Pour relever les défis 2050 pour des protéines de qualité et certains des micronutriments les plus problématiques au monde, les aliments d'origine animale restent fondamentaux. Mais l'élevage joue également un rôle essentiel dans la réduction de la pauvreté, accroître l'équité entre les sexes, et l'amélioration des moyens de subsistance. L'élevage ne peut être exclu de l'équation dans de nombreuses régions du monde où l'agriculture végétale implique du fumier, traction, et le recyclage des déchets, c'est-à-dire si la terre permet une croissance durable des cultures en premier lieu. L'élevage traditionnel permet aux gens de traverser des saisons difficiles, prévient la malnutrition dans les communautés pauvres, et assure la sécurité économique.
Suivez l'argent
Souvent, ceux qui défendent les régimes végétaliens en occident ne sont pas conscients de ces nuances. En avril 2019, par exemple, scientifique canadien de la conservation, Brent Loken, s'est adressé à la Food Standards Authority de l'Inde au nom de l'EAT- Lancette la campagne « La grande transformation alimentaire », décrivant l'Inde comme "un excellent exemple" car "une grande partie des sources de protéines proviennent de plantes". Pourtant, un tel discours en Inde est loin d'être sans controverse.
Le pays se classe au 102e rang sur 117 pays éligibles au Global Hunger Index, et seulement 10 % des nourrissons de 6 à 23 mois sont correctement nourris.
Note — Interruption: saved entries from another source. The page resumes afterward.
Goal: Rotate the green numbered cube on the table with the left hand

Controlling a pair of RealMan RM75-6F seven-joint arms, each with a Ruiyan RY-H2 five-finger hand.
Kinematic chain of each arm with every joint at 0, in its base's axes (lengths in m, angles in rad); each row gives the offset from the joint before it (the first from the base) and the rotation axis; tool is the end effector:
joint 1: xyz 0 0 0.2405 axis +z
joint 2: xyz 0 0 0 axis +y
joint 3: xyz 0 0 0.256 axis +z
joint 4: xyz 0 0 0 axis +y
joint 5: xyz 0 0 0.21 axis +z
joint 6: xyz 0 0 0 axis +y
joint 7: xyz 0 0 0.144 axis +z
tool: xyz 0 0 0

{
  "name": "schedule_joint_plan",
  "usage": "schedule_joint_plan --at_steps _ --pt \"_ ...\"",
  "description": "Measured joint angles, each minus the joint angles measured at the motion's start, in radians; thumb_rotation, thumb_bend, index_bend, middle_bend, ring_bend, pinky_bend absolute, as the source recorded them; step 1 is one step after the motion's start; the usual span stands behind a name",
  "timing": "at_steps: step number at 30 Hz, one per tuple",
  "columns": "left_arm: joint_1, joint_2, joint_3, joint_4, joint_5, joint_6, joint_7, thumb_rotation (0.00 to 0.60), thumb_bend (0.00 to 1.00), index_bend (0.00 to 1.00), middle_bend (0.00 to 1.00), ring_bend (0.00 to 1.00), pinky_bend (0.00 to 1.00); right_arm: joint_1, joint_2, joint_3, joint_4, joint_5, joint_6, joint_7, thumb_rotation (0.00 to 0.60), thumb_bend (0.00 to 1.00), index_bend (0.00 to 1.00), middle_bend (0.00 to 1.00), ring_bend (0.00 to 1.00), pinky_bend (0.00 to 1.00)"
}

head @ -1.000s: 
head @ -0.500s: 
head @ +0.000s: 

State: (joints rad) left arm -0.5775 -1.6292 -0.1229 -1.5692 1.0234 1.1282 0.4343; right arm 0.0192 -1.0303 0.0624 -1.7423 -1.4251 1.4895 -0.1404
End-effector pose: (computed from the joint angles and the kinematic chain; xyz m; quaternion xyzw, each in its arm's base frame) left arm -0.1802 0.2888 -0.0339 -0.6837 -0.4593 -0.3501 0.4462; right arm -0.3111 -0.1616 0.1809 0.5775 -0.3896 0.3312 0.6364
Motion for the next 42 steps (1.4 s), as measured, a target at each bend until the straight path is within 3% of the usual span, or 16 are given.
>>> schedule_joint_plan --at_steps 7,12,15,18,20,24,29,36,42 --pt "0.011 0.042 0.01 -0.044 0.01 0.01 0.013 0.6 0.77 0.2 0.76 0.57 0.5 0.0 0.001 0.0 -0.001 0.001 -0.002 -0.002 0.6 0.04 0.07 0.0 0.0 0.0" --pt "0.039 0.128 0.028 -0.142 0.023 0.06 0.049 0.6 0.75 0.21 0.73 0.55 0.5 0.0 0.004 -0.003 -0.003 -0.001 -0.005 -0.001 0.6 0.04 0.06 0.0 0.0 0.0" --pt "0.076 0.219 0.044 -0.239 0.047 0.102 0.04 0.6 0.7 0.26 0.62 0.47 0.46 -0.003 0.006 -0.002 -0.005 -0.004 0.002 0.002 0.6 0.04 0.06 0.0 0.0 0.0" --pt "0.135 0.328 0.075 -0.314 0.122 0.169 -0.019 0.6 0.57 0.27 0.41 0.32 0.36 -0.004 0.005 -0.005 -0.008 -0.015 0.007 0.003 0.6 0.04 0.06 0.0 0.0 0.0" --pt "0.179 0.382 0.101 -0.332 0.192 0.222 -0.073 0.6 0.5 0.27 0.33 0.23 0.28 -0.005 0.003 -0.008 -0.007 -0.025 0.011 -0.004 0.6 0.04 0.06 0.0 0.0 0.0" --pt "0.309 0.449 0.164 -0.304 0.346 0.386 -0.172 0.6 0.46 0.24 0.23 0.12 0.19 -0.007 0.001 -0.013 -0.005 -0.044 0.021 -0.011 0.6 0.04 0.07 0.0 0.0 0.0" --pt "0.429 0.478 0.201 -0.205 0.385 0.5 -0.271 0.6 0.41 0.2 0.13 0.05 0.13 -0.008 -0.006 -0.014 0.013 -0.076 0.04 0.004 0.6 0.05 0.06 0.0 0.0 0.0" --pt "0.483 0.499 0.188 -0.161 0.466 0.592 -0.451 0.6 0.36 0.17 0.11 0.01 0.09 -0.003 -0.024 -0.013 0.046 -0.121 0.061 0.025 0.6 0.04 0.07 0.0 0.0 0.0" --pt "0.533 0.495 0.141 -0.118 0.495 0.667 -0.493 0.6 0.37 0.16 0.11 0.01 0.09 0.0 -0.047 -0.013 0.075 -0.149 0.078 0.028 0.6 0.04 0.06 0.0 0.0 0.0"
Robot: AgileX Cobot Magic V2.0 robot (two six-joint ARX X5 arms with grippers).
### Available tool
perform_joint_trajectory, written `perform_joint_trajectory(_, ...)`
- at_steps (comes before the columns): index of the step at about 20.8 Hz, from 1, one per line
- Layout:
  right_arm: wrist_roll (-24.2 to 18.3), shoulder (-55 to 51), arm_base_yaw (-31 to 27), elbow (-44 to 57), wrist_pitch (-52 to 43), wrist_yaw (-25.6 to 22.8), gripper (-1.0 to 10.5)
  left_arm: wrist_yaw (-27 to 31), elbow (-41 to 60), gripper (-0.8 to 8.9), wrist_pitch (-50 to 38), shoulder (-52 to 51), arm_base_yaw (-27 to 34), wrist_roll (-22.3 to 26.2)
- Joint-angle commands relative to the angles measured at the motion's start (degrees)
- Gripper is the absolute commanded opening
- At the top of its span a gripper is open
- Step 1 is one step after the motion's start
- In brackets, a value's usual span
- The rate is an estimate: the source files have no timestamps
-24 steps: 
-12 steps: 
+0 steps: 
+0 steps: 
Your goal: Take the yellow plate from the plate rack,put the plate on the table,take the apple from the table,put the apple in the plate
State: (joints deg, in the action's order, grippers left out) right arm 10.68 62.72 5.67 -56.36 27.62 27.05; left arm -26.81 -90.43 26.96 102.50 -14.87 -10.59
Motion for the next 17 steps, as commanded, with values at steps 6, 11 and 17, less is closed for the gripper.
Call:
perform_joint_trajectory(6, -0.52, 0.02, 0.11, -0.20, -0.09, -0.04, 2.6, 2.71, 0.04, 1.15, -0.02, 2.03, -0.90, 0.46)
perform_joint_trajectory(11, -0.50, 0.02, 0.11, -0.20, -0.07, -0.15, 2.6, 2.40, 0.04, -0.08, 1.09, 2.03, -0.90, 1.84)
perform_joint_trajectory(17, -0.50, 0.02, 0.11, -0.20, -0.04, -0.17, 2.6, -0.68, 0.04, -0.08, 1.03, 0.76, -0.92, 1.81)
Alors que l'Organisation mondiale de la santé recommande les aliments d'origine animale comme sources de nutriments de haute qualité pour les nourrissons, la politique alimentaire y est le fer de lance d'un nouveau nationalisme hindou agressif qui a conduit de nombreuses communautés minoritaires de l'Inde à être traitées comme des étrangers. Même les œufs dans les repas scolaires sont devenus politisés. Ici, les appels à consommer moins de produits animaux s'inscrivent dans un contexte politique profondément contrarié.
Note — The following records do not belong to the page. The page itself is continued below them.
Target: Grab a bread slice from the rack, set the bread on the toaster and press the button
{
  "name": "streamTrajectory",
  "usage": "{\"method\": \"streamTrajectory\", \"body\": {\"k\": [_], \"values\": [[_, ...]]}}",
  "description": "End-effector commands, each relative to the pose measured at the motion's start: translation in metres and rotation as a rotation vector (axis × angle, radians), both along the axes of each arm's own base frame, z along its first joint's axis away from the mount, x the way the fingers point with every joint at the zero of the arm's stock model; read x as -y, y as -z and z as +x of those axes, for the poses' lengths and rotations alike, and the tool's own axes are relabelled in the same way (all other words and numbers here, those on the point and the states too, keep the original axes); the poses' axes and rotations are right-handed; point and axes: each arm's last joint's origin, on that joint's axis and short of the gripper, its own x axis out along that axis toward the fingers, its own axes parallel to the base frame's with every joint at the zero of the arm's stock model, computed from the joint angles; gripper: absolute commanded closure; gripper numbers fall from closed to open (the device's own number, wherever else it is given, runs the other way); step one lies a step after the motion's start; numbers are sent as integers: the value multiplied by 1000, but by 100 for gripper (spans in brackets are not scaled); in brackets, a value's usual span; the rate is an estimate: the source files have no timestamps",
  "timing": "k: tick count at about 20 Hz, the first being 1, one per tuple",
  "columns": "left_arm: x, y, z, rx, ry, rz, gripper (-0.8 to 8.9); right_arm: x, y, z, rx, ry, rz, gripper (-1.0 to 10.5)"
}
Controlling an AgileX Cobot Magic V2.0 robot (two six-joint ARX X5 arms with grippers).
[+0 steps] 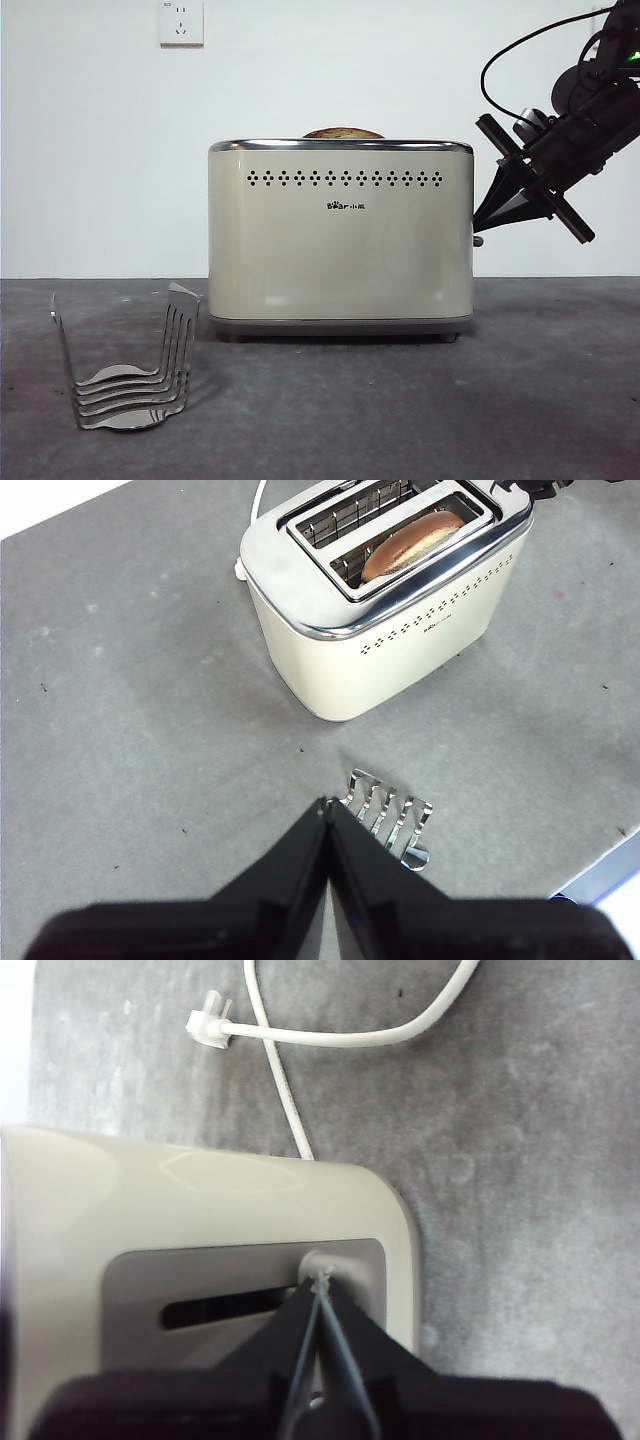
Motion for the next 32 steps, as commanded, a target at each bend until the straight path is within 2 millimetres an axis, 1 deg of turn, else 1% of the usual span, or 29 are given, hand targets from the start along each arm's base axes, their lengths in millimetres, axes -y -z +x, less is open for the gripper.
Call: {"method": "streamTrajectory", "body": {"k": [1,7,10,13,15,25,28,32], "values": [[0,2,0,-7,-9,-7,822,-1,29,1,-100,9,-27,954],[0,2,1,-7,-9,-7,822,0,37,0,-139,22,-55,954],[0,2,1,-8,-9,-6,822,0,45,0,-169,20,-56,954],[0,2,1,-8,-9,-6,822,0,57,1,-209,18,-61,954],[1,2,1,-9,-9,-6,822,0,60,0,-225,17,-84,954],[2,2,3,-14,-9,-2,822,0,57,1,-215,11,-73,954],[2,2,3,-16,-7,-4,822,0,51,4,-206,12,-73,954],[2,3,3,-16,-7,-4,822,0,33,10,-184,6,-76,954]]}}
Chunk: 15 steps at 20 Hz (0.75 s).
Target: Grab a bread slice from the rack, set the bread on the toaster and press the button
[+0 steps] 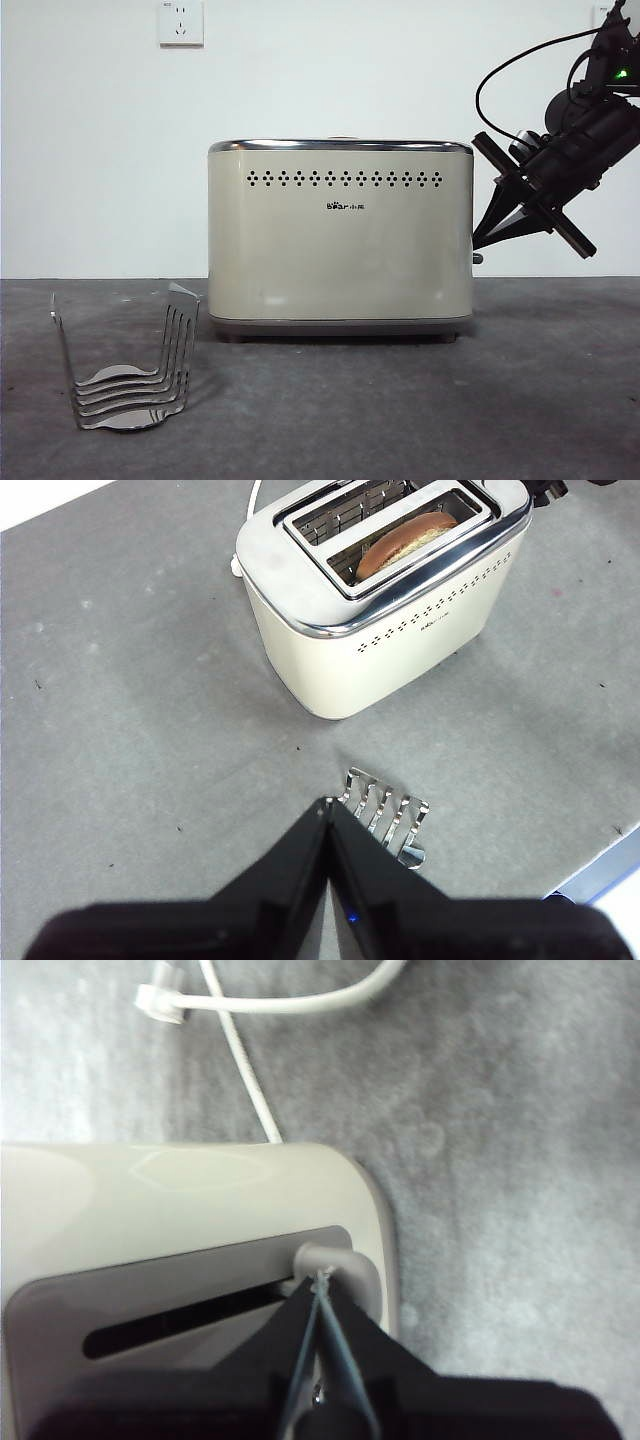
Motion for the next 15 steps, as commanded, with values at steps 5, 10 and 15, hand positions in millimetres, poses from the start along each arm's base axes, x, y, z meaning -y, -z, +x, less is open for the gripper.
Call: {"method": "streamTrajectory", "body": {"k": [5,10,15], "values": [[1,2,1,-6,-7,-2,822,-1,-5,5,-11,-9,-56,954],[1,2,2,-8,-6,0,822,-2,-24,6,20,-17,-58,954],[1,2,2,-8,-6,0,822,-1,-54,-4,93,-26,-62,954]]}}
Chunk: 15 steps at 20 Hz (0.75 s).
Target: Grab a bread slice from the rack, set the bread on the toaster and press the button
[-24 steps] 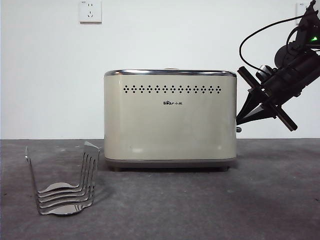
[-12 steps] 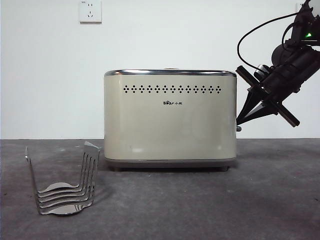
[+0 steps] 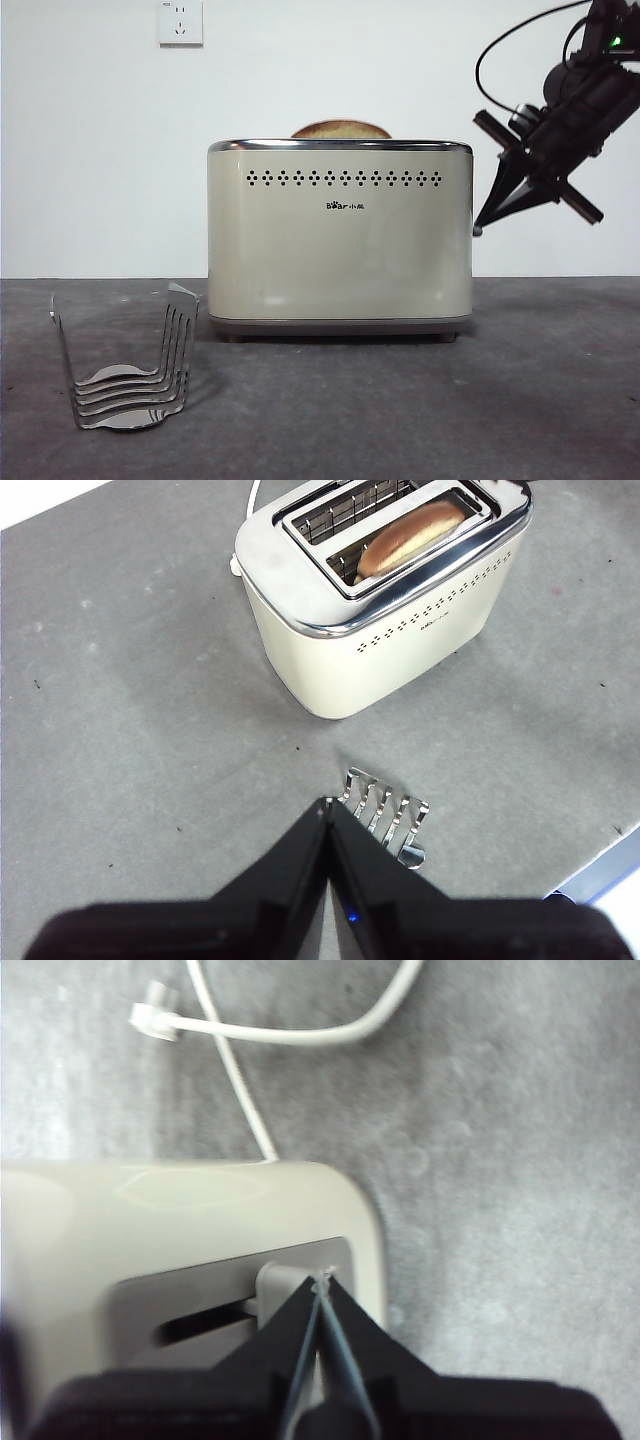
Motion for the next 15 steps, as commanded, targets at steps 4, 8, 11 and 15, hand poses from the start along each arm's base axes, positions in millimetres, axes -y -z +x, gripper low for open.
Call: {"method": "streamTrajectory", "body": {"k": [4,8,11,15], "values": [[1,2,1,-6,-7,-1,822,-2,-56,-27,138,-31,-7,953],[0,2,1,-6,-6,-1,822,-1,-111,-67,241,-18,-56,953],[0,2,1,-5,-6,-2,821,0,-162,-117,372,21,-143,953],[3,3,4,-13,-7,5,817,8,-219,-189,595,127,-319,947]]}}
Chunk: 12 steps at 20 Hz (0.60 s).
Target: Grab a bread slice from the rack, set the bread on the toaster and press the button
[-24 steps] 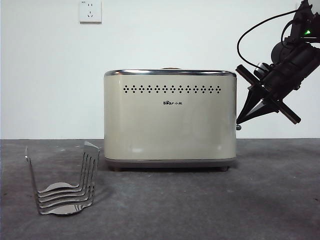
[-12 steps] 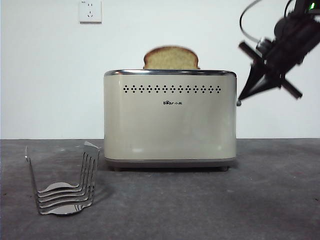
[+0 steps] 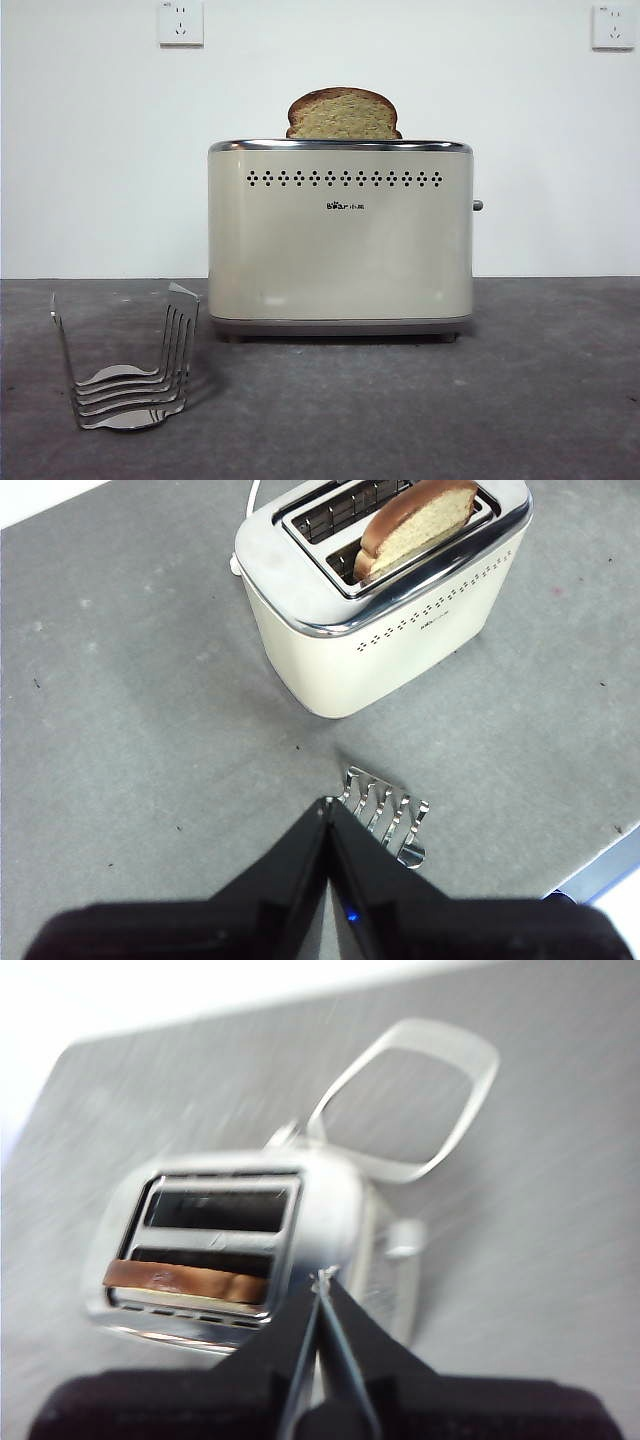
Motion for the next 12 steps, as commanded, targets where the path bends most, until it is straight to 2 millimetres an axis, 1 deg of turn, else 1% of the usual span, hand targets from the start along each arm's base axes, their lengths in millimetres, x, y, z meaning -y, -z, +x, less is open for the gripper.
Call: {"method": "streamTrajectory", "body": {"k": [1,2,4,6,9,12], "values": [[3,3,4,-13,-7,5,817,4,-23,-28,115,66,-91,947],[4,3,6,-18,-7,10,817,6,-33,-41,160,111,-117,947],[8,5,10,-31,-7,20,817,10,-48,-59,205,193,-162,947],[13,8,15,-47,-7,34,817,12,-58,-70,215,247,-194,947],[20,13,25,-74,-7,58,817,13,-64,-80,195,254,-203,947],[23,15,30,-85,-15,72,817,13,-60,-84,140,251,-214,946]]}}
De même, en Afrique, les guerres alimentaires sont ressenties avec un grand soulagement alors que l'agriculture à l'échelle industrielle par des transnationales pour les cultures et les légumes enlève des terres fertiles aux exploitations familiales mixtes (y compris le bétail et les produits laitiers), et exacerbe les inégalités sociales.
Le résultat est qu'aujourd'hui, les intérêts privés et les préjugés politiques se cachent souvent derrière les discours les plus grandioses sur les régimes alimentaires « éthiques » et la durabilité planétaire, même si les conséquences peuvent être des carences nutritionnelles, les monocultures destructrices de la biodiversité et l'érosion de la souveraineté alimentaire.
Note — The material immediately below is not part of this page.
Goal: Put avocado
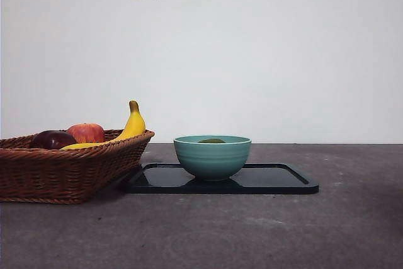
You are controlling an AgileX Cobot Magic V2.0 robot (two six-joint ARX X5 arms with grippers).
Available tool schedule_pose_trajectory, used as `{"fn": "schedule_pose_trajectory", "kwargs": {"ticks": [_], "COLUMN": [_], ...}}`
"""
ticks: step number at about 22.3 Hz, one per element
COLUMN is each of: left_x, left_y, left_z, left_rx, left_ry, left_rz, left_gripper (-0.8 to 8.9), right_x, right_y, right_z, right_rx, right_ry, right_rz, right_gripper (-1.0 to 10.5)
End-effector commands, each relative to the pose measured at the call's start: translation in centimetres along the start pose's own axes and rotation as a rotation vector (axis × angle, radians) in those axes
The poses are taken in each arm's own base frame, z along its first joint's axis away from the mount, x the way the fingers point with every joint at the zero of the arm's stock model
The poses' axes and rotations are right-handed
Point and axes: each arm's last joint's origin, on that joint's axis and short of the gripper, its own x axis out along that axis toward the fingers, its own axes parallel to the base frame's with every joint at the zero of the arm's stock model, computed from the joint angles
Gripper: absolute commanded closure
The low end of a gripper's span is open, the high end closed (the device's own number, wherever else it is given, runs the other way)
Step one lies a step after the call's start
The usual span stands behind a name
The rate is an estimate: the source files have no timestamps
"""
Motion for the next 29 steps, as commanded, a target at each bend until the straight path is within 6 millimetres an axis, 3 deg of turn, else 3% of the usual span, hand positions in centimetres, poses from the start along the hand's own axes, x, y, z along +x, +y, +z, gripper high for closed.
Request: {"fn": "schedule_pose_trajectory", "kwargs": {"ticks": [1,11,13,16,22,24,29], "left_x": [0.2,0.2,0.2,0.2,0.2,0.2,0.2], "left_y": [-0.1,-0.1,-0.1,-0.1,-0.1,-0.1,-0.1], "left_z": [-0.8,-0.8,-0.8,-0.8,-0.8,-0.8,-0.8], "left_rx": [-0.014,-0.015,-0.014,-0.014,-0.014,-0.014,-0.014], "left_ry": [0.028,0.028,0.028,0.028,0.028,0.028,0.028], "left_rz": [0.001,0.001,0.001,0.001,0.001,0.001,0.001], "left_gripper": [8.04,8.04,8.04,8.04,8.04,8.04,8.04], "right_x": [0.0,-0.2,-1.2,-2.7,-2.6,-2.0,-0.5], "right_y": [0.1,0.0,-0.8,-2.7,-6.9,-7.5,-8.3], "right_z": [0.3,0.3,0.1,0.2,-5.6,-7.7,-11.0], "right_rx": [0.001,-0.007,-0.036,-0.004,0.04,0.027,0.023], "right_ry": [-0.01,-0.02,-0.069,-0.285,-0.588,-0.653,-0.709], "right_rz": [0.009,-0.004,-0.066,-0.224,-0.614,-0.7,-0.813], "right_gripper": [9.4,9.4,9.4,9.4,9.4,9.4,9.4]}}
Pour toutes les discussions chaleureuses, la politique alimentaire mondiale est en réalité une alliance de l'industrie et du capital visant à la fois à contrôler et à déformer la production alimentaire. Nous devrions nous rappeler les avertissements de Marx contre le fait de laisser les intérêts des entreprises et le profit privé décider de ce que nous devrions manger.
Cet article est republié à partir de The Conversation sous une licence Creative Commons. Lire l'article original.